Task directions:
Where in the data below does the word "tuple" appear? Copy every line that has it.

-- Opening Marker --

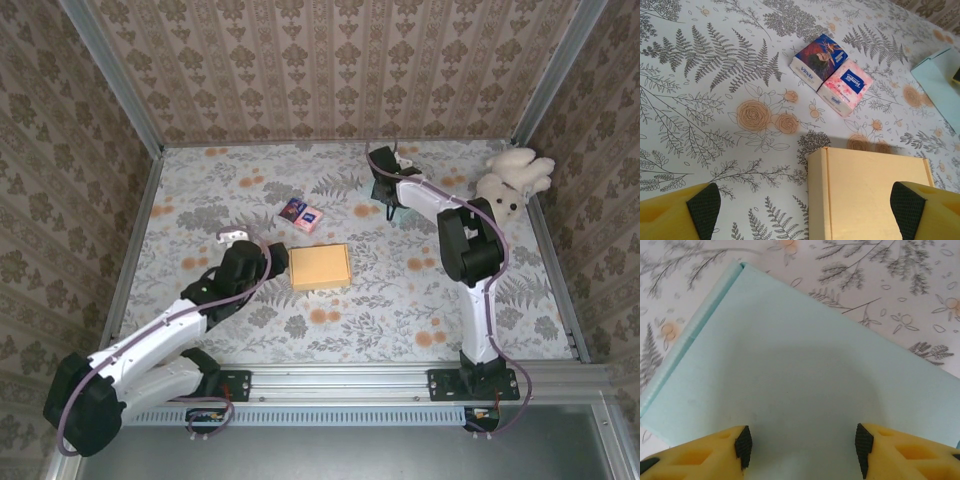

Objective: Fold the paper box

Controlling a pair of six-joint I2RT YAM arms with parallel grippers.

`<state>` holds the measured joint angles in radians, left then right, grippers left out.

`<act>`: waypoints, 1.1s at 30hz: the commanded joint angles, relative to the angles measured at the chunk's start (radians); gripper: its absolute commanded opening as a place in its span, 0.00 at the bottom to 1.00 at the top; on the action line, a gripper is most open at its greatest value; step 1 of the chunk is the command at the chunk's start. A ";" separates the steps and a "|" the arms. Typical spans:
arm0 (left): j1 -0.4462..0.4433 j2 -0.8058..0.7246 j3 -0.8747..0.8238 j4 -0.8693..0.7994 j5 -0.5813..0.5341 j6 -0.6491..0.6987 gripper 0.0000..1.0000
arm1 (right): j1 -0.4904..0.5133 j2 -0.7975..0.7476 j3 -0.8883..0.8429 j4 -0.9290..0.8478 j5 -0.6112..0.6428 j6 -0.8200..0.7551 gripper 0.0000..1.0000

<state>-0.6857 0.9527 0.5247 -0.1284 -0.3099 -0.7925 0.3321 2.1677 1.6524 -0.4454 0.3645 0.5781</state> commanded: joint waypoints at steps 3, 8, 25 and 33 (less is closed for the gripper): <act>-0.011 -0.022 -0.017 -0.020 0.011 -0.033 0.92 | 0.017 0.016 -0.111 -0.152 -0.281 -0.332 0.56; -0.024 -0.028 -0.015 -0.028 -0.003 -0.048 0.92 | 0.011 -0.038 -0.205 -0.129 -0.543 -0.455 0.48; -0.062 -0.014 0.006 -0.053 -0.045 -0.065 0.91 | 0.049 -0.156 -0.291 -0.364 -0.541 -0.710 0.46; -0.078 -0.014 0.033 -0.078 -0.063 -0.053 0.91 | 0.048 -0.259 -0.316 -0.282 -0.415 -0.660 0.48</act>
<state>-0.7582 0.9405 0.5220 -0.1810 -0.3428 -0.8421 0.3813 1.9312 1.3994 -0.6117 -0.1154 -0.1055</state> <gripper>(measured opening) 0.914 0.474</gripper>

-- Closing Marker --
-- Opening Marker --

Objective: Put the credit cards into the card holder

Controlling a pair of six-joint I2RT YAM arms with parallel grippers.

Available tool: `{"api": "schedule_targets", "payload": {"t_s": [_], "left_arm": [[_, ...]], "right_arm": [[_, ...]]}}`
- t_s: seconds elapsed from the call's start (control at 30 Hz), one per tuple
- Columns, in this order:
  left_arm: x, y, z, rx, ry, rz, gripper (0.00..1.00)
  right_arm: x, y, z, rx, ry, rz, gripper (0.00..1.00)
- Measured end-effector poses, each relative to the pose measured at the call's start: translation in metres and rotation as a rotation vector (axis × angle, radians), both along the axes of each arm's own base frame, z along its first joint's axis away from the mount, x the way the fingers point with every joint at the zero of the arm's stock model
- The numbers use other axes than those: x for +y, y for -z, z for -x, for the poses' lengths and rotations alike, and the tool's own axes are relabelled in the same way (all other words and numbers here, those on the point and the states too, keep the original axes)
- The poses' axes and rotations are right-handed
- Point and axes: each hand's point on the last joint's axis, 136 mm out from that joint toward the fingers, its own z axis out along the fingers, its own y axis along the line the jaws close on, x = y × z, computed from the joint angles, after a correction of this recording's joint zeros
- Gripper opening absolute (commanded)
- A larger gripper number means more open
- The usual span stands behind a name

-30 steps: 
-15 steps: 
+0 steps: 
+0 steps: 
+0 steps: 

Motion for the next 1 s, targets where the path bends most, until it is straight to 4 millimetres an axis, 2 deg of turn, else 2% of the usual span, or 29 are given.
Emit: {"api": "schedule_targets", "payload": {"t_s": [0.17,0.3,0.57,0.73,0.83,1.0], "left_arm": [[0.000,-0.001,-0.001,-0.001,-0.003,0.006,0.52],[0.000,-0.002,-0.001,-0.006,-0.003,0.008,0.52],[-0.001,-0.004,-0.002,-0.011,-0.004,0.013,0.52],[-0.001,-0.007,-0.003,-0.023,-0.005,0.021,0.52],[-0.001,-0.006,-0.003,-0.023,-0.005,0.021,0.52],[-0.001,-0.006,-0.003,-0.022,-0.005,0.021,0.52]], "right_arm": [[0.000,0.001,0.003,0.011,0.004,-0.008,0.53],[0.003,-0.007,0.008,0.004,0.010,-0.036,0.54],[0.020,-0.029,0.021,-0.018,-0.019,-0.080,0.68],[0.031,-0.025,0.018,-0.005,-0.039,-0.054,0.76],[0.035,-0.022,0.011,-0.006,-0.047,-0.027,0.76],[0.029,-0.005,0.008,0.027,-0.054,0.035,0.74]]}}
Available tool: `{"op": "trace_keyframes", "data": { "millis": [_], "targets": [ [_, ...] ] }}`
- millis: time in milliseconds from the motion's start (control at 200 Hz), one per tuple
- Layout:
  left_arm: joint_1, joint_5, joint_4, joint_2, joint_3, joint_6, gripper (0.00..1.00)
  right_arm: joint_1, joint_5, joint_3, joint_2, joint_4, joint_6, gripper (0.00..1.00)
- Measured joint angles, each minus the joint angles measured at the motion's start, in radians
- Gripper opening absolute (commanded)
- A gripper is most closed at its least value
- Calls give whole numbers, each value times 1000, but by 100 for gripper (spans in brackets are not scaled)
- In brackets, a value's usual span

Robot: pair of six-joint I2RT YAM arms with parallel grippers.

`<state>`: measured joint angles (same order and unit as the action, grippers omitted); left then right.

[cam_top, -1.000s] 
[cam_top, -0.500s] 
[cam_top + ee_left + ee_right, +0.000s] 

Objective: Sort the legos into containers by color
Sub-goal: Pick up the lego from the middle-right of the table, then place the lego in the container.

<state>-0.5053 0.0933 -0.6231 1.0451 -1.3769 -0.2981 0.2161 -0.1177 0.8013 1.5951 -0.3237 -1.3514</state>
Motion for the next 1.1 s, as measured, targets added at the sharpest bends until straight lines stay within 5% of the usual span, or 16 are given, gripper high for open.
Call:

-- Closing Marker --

Problem solution:
- t_s: seconds elapsed from the call's start (control at 30 Hz), one per tuple
- millis: time in milliseconds from the motion's start (control at 200 Hz), one per tuple

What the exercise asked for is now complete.